EXERCISE DETAILS
Please copy exactly the lines that begin with the one containing "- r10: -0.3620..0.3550" and end with the last line of the entries.

Records drawn from a dataset
-*-*-

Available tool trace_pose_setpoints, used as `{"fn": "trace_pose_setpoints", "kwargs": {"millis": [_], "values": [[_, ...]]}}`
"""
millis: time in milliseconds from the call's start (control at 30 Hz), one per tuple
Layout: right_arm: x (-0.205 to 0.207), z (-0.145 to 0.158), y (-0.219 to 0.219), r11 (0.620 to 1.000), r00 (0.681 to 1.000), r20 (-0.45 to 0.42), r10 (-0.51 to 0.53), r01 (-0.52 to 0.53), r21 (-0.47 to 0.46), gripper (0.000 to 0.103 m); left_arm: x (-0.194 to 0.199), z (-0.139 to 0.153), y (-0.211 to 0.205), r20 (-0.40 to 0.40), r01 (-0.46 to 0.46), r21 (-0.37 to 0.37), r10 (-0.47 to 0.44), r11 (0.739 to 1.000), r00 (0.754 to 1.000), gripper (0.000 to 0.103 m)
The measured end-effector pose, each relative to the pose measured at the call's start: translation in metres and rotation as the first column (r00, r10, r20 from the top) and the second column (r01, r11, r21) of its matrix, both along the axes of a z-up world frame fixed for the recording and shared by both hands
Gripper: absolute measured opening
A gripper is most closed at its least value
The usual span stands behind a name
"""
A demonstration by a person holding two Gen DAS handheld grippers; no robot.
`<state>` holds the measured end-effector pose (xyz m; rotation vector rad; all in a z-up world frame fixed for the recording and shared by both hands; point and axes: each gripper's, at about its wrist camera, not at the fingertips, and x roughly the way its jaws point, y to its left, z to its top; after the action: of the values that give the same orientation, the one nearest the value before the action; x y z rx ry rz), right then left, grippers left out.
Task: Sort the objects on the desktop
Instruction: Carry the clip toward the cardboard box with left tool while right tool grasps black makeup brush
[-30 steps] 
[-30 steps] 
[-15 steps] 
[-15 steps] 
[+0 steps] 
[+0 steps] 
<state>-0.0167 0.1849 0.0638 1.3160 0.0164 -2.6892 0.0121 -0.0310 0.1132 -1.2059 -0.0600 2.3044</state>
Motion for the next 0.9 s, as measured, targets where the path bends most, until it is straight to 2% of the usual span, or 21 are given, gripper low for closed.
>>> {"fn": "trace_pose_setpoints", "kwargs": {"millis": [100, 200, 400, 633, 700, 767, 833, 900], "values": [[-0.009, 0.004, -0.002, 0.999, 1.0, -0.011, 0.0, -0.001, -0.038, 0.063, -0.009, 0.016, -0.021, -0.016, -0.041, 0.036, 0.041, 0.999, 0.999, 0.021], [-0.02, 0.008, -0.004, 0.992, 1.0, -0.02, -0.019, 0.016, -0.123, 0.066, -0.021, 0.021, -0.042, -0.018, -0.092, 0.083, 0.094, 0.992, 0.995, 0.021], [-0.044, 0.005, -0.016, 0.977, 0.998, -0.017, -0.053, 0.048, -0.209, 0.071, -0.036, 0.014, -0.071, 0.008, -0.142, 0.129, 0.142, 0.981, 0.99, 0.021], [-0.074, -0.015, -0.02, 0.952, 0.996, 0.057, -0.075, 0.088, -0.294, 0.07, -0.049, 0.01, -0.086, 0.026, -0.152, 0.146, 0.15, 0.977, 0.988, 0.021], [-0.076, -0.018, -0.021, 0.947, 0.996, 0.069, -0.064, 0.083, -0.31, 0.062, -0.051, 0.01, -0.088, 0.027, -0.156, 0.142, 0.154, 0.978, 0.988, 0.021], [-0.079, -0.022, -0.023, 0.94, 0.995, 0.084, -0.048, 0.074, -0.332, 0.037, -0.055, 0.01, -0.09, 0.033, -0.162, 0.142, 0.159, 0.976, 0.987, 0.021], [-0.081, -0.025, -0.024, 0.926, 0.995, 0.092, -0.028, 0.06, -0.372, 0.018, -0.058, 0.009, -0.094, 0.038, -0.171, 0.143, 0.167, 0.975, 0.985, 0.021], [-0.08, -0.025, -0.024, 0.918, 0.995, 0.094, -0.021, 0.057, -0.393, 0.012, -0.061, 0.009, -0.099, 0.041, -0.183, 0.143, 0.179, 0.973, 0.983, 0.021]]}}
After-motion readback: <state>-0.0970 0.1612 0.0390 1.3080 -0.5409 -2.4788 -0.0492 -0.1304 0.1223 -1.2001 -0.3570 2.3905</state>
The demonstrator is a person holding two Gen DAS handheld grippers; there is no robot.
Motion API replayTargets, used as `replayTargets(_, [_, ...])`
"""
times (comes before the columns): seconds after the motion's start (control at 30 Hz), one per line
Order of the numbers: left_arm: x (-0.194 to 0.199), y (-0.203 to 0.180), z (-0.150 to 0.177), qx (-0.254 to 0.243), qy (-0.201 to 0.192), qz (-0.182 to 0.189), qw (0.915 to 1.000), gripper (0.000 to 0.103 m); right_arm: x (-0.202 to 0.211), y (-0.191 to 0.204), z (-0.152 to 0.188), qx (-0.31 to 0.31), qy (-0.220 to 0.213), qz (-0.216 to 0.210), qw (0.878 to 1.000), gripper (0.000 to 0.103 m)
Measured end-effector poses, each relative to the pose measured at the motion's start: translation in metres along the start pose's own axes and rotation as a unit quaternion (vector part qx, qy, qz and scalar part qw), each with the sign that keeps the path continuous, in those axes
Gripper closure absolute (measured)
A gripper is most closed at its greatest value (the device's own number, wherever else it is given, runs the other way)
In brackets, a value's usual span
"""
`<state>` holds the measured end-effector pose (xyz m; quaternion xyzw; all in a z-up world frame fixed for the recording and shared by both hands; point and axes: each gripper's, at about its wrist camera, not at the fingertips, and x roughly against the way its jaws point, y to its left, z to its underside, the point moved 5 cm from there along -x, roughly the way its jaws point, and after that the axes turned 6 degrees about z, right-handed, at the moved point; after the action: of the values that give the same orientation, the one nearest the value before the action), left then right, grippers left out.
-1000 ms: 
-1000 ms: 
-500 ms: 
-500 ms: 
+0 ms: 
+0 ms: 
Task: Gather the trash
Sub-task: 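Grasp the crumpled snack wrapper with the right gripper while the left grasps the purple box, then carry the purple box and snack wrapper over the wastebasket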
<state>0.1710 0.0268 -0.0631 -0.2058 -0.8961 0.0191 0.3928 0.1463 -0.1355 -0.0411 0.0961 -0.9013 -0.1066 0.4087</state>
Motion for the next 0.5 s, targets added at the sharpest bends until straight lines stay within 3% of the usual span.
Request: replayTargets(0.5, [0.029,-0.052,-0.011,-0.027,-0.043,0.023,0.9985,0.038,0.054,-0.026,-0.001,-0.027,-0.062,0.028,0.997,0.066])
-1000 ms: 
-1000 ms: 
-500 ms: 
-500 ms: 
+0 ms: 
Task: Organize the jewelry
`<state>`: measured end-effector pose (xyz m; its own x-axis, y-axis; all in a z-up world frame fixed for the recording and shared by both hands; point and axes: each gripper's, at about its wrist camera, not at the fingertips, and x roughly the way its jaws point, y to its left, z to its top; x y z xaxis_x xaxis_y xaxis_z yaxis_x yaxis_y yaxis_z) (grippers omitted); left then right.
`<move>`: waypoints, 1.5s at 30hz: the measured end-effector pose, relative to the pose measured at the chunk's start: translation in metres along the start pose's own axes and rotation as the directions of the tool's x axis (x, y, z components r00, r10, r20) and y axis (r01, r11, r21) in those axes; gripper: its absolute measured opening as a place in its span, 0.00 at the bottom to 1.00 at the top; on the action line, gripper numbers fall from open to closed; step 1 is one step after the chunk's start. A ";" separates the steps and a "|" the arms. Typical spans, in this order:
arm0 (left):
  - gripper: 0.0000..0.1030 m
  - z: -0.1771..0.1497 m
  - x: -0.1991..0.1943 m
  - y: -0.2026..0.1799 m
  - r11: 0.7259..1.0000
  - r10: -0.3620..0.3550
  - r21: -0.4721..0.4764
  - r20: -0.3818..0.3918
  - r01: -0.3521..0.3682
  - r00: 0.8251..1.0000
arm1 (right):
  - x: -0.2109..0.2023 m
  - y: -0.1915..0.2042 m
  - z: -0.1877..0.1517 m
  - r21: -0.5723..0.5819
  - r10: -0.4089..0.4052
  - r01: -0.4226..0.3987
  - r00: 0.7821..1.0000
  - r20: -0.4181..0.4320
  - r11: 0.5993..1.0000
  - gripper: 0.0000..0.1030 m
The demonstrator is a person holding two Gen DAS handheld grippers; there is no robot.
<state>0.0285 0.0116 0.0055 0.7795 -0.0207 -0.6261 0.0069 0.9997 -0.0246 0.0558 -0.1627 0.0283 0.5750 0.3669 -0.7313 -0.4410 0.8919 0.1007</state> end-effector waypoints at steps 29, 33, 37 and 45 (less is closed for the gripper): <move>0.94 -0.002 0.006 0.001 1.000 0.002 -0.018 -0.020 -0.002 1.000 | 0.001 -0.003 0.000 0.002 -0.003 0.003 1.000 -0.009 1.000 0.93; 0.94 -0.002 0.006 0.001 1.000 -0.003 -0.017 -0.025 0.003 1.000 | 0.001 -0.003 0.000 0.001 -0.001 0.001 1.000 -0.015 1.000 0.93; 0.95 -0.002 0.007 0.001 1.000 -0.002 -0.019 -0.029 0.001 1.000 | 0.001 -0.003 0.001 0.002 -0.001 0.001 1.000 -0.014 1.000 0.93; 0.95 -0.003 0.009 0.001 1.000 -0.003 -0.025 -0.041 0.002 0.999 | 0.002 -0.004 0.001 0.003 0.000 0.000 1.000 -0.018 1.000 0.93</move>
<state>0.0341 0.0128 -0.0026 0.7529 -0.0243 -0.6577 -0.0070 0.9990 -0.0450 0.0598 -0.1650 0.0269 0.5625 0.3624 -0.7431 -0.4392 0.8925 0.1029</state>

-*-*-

EXERCISE SOLUTION
  - r10: -0.3620..0.3550
  - r21: -0.4721..0.4764
  - r20: -0.3818..0.3918
  - r01: -0.3521..0.3682
  - r00: 0.8251..1.0000
arm1 (right):
  - x: -0.2109..0.2023 m
  - y: -0.1915..0.2042 m
  - z: -0.1877..0.1517 m
  - r21: -0.5723..0.5819
  - r10: -0.4089..0.4052
  - r01: -0.4226..0.3987
  - r00: 0.7821..1.0000
  - r20: -0.4181..0.4320
  - r11: 0.5993..1.0000
  - gripper: 0.0000..0.1030 m
The demonstrator is a person holding two Gen DAS handheld grippers; there is no robot.
<state>0.0285 0.0116 0.0055 0.7795 -0.0207 -0.6261 0.0069 0.9997 -0.0246 0.0558 -0.1627 0.0283 0.5750 0.3669 -0.7313 -0.4410 0.8919 0.1007</state> end-effector waypoints at steps 29, 33, 37 and 45 (less is closed for the gripper): <move>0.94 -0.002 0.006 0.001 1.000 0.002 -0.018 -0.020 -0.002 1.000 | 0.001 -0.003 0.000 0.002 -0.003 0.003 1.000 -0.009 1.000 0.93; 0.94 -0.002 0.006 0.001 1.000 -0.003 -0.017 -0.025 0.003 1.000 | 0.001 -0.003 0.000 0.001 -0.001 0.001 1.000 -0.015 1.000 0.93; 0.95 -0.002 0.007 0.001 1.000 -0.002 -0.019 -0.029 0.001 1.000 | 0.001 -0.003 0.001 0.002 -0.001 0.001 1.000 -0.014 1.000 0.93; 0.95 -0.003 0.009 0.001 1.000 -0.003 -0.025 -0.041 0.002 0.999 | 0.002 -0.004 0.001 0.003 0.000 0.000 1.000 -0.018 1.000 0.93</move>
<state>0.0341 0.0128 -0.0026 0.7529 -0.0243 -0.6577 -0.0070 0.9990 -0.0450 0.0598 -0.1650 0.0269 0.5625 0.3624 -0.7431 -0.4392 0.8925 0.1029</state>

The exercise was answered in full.